Friday, May 20, 2011

Shrooms-Wisconsin Farm Edition Recipe

It's morel mushroom season in Southern Wisconsin and everyone is out hunting for them. I knew a morel was a type of mushroom but I'd never seen one, so Tom and Cousin Richard were dispatched to the woods to rummage around in the dirt to find some. Cousin Donna hoped to have enough for a morel fiesta that evening for dinner.

The guys tooled around the farm on Richard's Ranger and found all of Richard's deer stands, but no morels. After much discussion, the local experts analyzed the weather and concluded the mushrooms needed more warmth to push through the earth and emerge. To make us feel envious, Ron and Suzie, cousins who live across the road, showed us some photos of a past morel haul in the bed of their pickup truck. The morels were gigantic, like they had been irradiated or injected with growth hormone.

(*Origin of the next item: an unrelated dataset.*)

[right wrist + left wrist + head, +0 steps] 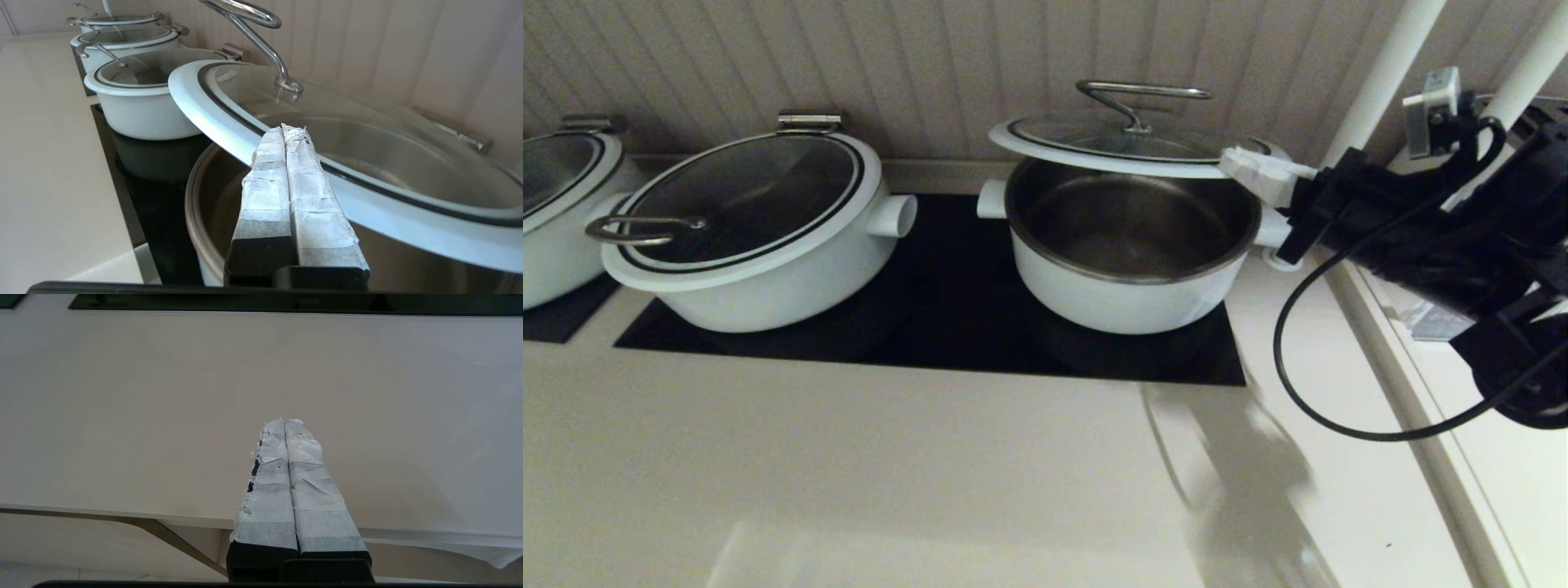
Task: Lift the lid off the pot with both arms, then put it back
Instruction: Close the pot lid
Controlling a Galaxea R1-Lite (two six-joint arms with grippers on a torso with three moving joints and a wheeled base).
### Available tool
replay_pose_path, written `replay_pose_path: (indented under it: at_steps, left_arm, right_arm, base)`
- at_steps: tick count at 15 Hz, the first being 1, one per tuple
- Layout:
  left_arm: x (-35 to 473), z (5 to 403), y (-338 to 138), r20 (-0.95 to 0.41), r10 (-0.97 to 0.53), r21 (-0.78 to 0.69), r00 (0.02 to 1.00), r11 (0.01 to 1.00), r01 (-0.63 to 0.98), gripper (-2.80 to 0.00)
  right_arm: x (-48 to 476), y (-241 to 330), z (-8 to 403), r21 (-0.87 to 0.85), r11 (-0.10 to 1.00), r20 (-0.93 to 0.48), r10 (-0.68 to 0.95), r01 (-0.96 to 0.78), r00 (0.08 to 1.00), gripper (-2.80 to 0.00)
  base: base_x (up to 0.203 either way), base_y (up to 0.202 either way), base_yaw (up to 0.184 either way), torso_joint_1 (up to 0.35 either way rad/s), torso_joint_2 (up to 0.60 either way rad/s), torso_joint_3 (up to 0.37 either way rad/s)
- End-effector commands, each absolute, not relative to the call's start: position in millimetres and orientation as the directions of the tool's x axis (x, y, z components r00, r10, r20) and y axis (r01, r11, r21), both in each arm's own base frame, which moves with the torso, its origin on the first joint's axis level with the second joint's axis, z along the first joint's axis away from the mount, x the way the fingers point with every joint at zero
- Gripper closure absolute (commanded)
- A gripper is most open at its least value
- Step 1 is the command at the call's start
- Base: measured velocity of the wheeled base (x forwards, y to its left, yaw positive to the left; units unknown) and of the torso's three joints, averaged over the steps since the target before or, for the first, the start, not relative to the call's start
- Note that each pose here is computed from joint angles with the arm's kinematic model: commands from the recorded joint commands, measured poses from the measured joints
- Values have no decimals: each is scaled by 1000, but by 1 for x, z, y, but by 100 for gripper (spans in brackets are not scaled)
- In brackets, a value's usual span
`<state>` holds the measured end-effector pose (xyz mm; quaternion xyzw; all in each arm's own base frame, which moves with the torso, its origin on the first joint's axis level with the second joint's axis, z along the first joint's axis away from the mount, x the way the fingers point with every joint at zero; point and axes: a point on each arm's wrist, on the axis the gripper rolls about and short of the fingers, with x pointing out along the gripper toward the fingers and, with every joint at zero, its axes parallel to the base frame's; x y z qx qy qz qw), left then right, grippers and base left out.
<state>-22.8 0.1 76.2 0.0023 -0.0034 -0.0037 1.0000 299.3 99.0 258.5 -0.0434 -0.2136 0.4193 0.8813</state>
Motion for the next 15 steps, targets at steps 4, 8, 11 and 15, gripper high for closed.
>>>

Morels growing in the wild
Eleven year old Jace did a little searching on his own and brought two little guys to the house. Below are the two guys Jace found.





Now let's see if you're thinking what I was thinking: Don't morels look like conehead brains? 

Am I weird thinking this way? I don't think so!

Morels may look like extraterrestrial brains, but everyone who has eaten them rhapsodizes about how great they are. Donna says morels are best rolled in seasoned flour and fried. 


Here's a recipe I found at at a website called The Great Morel submitted by a guy named Jim, another rhapsodic morel fan.

King of the Plate (Morels with Flour)
I can't for the life of me figure why anyone would ruin a perfectly good morel mushroom with saltine crackers!!
You need:
Morels (bunches of 'em)
Butter/Margarine (3-4 tbsp's)
Frying Pan (non-stick is good...iron skillet is better)
Flour (1/2 cup or so)
Salt/Pepper to taste.
Directions:
Melt butter/margarine in frying pan (don't overheat it!!!!!)
Coat Morels in flour (either in gallon ziplock bag that has flour in
it or using a plate covered in flour)--coat the cleaned morels well with
flour.
Sautee mushrooms (gently) in butter/margarine.
Salt and pepper to taste.
Eat.
I have introduced a dozen people to the mighty morel with this tried and true recipe -- which lets the mushroom be king of the plate. All of them have become converts and a few reported a nearly religious experience! Serve the mushrooms with homemade bread (warm) with butter and you have a meal better than any that has ever been served to royalty.
There is no better use of a morel then when it is covered in flour and sauteed in butter and eaten. I wouldn't have them any other way!!!!

I like all the exclamation points. This guy loves his morels.

Maybe if we all had more morels the world would be a better place.